**DIRECTIONS FOR THIS TASK**
Write out exactly the lines below that run from the one containing "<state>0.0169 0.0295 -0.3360" through the one containing "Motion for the", both included, with no other lines.

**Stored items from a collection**
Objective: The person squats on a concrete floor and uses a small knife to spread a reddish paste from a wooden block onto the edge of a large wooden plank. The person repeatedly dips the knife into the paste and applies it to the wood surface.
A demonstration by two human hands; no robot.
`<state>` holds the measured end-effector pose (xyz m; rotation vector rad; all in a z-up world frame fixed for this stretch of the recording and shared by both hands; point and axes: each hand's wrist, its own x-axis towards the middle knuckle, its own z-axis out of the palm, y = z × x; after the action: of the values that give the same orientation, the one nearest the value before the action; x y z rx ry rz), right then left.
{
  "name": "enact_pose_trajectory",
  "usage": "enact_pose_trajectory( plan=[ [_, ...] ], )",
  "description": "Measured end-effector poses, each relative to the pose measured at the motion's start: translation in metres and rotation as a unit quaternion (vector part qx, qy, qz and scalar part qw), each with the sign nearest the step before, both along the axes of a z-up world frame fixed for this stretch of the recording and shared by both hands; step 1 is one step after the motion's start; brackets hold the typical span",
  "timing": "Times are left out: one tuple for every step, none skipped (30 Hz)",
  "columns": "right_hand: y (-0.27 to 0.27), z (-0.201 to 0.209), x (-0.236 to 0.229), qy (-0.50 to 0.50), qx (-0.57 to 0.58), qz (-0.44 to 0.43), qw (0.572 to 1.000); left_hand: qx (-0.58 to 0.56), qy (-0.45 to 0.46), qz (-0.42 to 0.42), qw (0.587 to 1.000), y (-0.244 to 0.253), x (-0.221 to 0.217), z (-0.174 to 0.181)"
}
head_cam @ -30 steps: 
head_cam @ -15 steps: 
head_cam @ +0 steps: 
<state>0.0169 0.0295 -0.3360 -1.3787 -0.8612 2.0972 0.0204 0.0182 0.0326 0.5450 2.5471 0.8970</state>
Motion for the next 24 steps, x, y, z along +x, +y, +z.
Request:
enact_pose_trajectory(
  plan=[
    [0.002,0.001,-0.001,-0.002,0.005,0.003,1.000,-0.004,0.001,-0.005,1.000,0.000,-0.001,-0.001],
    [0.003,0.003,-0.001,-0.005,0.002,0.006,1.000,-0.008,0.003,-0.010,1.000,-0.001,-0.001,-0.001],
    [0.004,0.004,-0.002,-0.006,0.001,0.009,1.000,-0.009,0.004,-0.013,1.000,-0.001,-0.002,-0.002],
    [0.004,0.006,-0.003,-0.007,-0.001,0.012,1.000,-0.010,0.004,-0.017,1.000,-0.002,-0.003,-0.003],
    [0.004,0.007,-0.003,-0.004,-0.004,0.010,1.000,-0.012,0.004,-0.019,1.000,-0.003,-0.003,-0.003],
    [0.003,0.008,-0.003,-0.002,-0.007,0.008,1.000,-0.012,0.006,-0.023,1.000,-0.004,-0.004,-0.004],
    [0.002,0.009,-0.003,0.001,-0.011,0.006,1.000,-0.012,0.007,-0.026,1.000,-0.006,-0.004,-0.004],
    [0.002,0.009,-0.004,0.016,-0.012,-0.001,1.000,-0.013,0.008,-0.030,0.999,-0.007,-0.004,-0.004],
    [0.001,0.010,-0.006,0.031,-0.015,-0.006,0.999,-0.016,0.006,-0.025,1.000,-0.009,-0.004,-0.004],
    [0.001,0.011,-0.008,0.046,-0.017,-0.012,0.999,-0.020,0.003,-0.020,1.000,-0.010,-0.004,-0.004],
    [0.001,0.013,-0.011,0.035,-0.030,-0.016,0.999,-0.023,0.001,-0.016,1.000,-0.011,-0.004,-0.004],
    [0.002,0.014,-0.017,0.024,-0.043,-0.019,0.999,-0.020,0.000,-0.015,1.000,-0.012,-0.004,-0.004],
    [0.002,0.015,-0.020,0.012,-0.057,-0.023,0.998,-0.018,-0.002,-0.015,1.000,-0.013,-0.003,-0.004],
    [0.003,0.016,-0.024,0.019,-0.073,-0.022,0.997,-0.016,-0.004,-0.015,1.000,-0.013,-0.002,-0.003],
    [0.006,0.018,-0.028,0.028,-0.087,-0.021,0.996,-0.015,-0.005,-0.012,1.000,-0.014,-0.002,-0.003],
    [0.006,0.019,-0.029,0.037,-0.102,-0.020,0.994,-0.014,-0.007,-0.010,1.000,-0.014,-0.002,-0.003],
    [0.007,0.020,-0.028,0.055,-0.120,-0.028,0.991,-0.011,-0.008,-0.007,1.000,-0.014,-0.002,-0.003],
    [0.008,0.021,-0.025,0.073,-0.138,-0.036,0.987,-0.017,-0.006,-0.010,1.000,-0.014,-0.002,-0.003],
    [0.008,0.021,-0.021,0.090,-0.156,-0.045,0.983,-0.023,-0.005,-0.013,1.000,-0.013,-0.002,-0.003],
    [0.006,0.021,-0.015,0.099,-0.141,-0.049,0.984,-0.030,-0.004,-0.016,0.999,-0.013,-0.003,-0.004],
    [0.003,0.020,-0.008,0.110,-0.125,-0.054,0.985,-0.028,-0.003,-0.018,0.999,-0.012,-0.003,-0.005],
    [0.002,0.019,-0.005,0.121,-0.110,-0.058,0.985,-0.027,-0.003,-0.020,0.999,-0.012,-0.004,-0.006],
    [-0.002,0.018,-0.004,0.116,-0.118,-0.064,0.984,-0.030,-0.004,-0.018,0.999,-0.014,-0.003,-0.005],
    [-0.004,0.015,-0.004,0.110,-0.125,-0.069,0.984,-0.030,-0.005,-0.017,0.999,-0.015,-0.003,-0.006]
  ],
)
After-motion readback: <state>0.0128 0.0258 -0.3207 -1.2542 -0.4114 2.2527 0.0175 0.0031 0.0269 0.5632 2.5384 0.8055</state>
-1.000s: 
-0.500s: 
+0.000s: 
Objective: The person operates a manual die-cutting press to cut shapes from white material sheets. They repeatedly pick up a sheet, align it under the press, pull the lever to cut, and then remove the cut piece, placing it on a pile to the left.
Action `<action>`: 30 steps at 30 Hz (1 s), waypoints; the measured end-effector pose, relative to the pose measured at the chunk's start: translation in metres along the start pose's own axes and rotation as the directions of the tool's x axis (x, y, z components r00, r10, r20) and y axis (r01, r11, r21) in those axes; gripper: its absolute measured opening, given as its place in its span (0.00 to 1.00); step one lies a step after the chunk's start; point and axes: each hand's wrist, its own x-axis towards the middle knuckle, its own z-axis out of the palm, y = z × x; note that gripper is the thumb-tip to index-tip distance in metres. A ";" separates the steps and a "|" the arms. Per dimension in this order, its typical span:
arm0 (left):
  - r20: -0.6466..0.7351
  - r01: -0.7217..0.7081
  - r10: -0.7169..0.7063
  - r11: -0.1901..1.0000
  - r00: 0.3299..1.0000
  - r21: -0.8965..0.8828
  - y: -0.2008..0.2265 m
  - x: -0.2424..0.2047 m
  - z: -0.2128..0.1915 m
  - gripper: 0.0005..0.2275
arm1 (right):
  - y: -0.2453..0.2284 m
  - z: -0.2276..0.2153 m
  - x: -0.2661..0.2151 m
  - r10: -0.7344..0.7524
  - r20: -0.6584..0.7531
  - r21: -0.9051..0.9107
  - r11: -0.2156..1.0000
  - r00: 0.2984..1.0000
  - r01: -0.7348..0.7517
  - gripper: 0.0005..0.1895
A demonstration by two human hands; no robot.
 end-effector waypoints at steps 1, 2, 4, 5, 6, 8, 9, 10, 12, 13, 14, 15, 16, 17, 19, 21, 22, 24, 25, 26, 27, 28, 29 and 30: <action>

**WORKED SOLUTION**
<state>0.0169 0.0295 -0.3360 -1.3787 -0.8612 2.0972 0.0204 0.0182 0.0326 0.5450 2.5471 0.8970</state>
Motion for the next 24 steps, x, y, z along +x, +y, +z.

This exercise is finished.